*** Data provided

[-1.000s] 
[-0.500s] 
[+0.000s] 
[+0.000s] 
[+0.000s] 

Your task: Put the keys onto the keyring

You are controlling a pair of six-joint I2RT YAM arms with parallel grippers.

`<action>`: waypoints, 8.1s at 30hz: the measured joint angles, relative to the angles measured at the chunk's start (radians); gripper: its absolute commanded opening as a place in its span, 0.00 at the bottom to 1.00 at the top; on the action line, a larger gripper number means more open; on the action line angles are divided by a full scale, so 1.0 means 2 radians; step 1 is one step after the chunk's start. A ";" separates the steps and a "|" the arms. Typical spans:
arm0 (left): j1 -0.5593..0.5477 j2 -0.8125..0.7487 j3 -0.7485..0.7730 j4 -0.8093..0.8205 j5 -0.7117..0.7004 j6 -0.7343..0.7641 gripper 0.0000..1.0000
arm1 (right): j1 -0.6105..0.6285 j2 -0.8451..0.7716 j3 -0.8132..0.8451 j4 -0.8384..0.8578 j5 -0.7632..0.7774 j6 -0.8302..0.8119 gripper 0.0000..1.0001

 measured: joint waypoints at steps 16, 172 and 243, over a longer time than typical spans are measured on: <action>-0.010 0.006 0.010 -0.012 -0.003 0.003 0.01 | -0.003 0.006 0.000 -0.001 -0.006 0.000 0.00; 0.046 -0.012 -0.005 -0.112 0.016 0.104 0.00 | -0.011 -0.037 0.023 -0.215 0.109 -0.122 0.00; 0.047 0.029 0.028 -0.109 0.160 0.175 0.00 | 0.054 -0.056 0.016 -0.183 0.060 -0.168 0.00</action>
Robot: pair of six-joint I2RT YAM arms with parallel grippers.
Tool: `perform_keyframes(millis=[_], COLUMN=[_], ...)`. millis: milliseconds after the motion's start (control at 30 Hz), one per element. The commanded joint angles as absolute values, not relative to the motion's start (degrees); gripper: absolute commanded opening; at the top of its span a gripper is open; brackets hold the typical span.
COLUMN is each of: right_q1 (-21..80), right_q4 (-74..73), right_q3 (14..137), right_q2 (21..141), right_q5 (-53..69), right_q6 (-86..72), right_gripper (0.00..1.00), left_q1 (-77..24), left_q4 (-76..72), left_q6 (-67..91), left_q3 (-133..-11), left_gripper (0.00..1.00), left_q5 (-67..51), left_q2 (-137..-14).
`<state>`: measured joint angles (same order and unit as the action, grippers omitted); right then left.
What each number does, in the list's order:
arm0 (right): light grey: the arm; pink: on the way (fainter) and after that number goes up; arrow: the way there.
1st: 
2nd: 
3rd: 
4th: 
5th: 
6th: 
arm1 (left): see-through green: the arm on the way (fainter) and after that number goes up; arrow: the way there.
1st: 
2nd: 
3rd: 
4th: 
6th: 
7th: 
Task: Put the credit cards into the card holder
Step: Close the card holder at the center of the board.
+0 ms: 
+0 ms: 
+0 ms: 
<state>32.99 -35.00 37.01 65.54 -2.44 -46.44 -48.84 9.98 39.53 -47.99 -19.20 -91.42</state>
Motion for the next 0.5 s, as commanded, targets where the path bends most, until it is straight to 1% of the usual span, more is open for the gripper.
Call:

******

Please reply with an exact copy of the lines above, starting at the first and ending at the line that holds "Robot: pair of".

**Solution to this exercise**
[-1.000s] 
[-0.500s] 
[+0.000s] 
[+0.000s] 
[+0.000s] 

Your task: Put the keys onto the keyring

You are controlling a pair of six-joint I2RT YAM arms with parallel grippers.

`<action>`: waypoints, 8.1s at 30hz: the measured joint angles, relative to the angles measured at the chunk's start (radians); gripper: its absolute commanded opening as a place in its span, 0.00 at the bottom to 1.00 at the top; on the action line, a larger gripper number means more open; on the action line angles are divided by a full scale, so 1.0 means 2 radians; step 1 is one step after the chunk's start. A ";" separates the steps and a "|" the arms. Typical spans:
arm0 (left): j1 -0.5593..0.5477 j2 -0.8125..0.7487 j3 -0.7485..0.7730 j4 -0.8093..0.8205 j5 -0.7117..0.7004 j6 -0.7343..0.7641 gripper 0.0000..1.0000
arm1 (right): j1 -0.6105..0.6285 j2 -0.8451..0.7716 j3 -0.8132..0.8451 j4 -0.8384..0.8578 j5 -0.7632..0.7774 j6 -0.8302..0.8119 gripper 0.0000..1.0001

 measured: joint waypoints at steps 16, 172 and 243, over a longer time than typical spans are measured on: <action>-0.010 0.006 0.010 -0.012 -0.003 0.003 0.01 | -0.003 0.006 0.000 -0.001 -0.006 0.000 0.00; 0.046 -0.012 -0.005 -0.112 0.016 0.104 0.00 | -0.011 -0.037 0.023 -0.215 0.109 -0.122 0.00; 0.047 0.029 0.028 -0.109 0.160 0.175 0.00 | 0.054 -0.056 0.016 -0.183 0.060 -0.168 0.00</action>
Robot: pair of six-joint I2RT YAM arms with parallel grippers.

Nothing else is needed to finish the exercise.